La ciudad en la que se desencadenó la matanza de 43 estudiantes asiste a una sucesión de crímenes con el sello del narco que muestran que la situación crítica permanece
No amanece en Iguala. Esta histórica ciudad, que en su día fue cuna de la bandera mexicana y que ahora figura en los anales por la muerte y desaparición de los normalistas de Ayotzinapa, sigue presa de la violencia extrema. Solo entre el miércoles y el viernes de esta semana, en menos de 72 horas, fueron asesinadas 14 personas en el municipio. El recuento del baño de sangre, publicado por El Universal, es un viaje a las simas de la brutalidad. Una embarazada acribillada junto a su hijo, un médico tiroteado en la cabeza, un representante agrario ultimado a la puerta de su casa, dos jóvenes baleados en pleno centro, tres cadáveres hallados junto al río San Juan, seis ejecutados por el extraño grupúsculo Sierra Unida Revolucionaria… Los días son oscuros en esta población de 130.000 habitantes y calles rectilíneas, donde, lejos del discurso oficial, el narcoterror impera y se suma al caos de un Estado en llamas.

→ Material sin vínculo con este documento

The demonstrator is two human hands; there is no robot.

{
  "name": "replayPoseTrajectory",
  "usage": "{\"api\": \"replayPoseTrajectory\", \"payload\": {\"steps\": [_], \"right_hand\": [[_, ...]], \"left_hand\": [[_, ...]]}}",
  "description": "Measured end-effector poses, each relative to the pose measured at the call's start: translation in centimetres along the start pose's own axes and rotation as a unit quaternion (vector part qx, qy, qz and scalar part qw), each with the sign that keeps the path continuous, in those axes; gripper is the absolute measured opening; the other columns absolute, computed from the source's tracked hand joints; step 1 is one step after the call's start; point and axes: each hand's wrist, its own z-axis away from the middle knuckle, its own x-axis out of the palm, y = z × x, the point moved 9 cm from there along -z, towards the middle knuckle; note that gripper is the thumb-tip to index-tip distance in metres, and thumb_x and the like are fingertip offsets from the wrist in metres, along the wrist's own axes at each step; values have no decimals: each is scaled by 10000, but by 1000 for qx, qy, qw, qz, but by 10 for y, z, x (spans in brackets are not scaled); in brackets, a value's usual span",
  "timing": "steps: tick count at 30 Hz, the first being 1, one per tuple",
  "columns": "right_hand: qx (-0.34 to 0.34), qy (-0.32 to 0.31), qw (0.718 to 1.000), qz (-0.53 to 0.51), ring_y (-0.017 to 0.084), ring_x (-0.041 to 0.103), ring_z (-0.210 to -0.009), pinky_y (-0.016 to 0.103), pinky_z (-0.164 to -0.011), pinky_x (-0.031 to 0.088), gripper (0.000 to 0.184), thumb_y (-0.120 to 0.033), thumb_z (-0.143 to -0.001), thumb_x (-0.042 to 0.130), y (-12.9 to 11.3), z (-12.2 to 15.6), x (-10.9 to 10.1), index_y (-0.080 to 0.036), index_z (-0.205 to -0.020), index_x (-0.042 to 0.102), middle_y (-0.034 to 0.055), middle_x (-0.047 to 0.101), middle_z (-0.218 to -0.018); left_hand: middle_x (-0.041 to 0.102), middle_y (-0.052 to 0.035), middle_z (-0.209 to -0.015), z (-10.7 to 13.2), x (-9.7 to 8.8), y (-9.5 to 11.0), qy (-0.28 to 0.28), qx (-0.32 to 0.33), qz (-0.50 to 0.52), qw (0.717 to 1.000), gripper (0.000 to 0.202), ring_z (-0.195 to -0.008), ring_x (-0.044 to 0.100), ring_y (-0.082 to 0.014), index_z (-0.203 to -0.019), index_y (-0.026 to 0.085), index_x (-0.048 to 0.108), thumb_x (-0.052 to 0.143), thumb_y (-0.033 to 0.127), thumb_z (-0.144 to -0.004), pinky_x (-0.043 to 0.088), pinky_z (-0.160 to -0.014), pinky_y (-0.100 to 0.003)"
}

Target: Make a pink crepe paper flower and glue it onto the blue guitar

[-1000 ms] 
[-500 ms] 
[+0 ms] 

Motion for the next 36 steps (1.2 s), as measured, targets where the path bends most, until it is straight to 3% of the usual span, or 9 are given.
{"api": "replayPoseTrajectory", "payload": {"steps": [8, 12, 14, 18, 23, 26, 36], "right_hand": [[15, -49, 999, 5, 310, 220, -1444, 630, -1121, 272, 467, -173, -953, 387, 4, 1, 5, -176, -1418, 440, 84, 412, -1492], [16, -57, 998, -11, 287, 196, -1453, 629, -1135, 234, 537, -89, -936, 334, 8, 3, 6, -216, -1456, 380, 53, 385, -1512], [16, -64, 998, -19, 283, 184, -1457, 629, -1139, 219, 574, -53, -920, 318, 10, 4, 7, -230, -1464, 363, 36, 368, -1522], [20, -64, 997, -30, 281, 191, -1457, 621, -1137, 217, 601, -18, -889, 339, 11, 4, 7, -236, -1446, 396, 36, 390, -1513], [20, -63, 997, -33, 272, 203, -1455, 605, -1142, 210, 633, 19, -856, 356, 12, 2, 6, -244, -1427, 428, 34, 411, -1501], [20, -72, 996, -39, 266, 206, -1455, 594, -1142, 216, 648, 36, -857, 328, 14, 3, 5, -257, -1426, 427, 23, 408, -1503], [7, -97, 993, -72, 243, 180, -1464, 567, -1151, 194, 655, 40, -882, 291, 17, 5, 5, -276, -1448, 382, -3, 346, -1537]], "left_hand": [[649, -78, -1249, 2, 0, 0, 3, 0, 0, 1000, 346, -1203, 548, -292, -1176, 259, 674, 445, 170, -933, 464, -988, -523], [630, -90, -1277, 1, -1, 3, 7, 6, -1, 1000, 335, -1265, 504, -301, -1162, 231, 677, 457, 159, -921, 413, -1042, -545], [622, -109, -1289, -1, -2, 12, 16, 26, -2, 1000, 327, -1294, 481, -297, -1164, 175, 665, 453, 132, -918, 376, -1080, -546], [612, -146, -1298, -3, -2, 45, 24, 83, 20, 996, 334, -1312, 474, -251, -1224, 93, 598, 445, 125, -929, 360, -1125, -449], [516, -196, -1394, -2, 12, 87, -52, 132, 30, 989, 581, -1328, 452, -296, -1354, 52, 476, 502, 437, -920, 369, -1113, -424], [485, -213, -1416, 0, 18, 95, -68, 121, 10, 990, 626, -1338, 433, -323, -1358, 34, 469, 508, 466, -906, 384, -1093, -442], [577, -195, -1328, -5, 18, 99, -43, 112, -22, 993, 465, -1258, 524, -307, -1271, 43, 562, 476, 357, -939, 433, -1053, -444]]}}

En Guerrero, los grupos radicales, con ramificaciones en los movimientos guerrilleros del sur, mantienen a diario virulentas protestas, con cortes de carreteras, ataques a sedes oficiales y tomas de empresas (Coca-Cola ha dejado de distribuirse por los asaltos sufridos).
El poder estatal, sumido en el descrédito tras años de corrupción, carece de capacidad para contener la marejada. Y las fuerzas federales a duras penas mantienen el equilibrio. En este horizonte convulso, el narco no deja de afilar su guadaña. Solo en Acapulco, la antigua perla del Pacífico mexicano, han muerto asesinadas 137 personas en tres meses. E Iguala, enclavada en el corazón de las rutas del narco, le sigue los pasos.
Detrás de la oleada de crímenes de estos últimos días aparece, en al menos seis casos, la mano de Los Rojos. Este sangriento cartel es el rival de Guerreros Unidos, la organización que, según la versión oficial, asesinó y quemó la noche del 26 al 27 de septiembre a los estudiantes de la Escuela Normal Rural de Ayotzinapa al confundirles precisamente con sus adversarios.
El poder estatal carece de capacidad para contener la marejada y las fuerzas federales a duras penas mantienen el equilibrio
La implacable guerra entre ambos grupos, que ha tenido en Iguala uno de sus epicentros, hunde sus raíces en la caída el 16 de diciembre de 2009 de Arturo Beltrán Leyva, el llamado Jefe de Jefes. Su muerte dejó sin cabeza un narcoimperio que ocupaba vastas extensiones entre el Pacífico y el centro de México. El vacío de poder fue ocupado casi inmediatamente por una constelación de bandas ultraviolentas que empezaron a disputarse el botín. En esta turbulenta confrontación, ganaron terreno rápidamente Guerreros Unidos y Los Rojos. Enemigos encarnizados, su enfrentamiento ha cubierto de sangre durante los últimos años el territorio. El propio líder de Los Rojos, Crisóforo Rogelio Maldonado Jiménez, tras escapar herido de una emboscada, fue ultimado el 14 de diciembre de 2012 en una unidad de vigilancia intensiva de la Ciudad de México. Allí le mató con silenciador un sicario disfrazado de médico. Un tiro en el abdomen y otro en el tórax.
La persecución emprendida por las fuerzas policiales contra ambos carteles no ha sido capaz de contener esta espiral. La caída de los cabecillas de Guerreros Unidos tras la ola detenciones desencadenada por la matanza de normalistas ha dejado campo abierto a Los Rojos. Los asesinatos han seguido y en ciudades como Iguala, con cientos de desaparecidos, ni el desmantelamiento de la Policía Municipal, corroída hasta la médula, ni los controles de la Policía Federal y el Ejército han traído la tranquilidad. El miedo sigue imperando. Catorce muertos en menos de 72 horas dan fe de ello.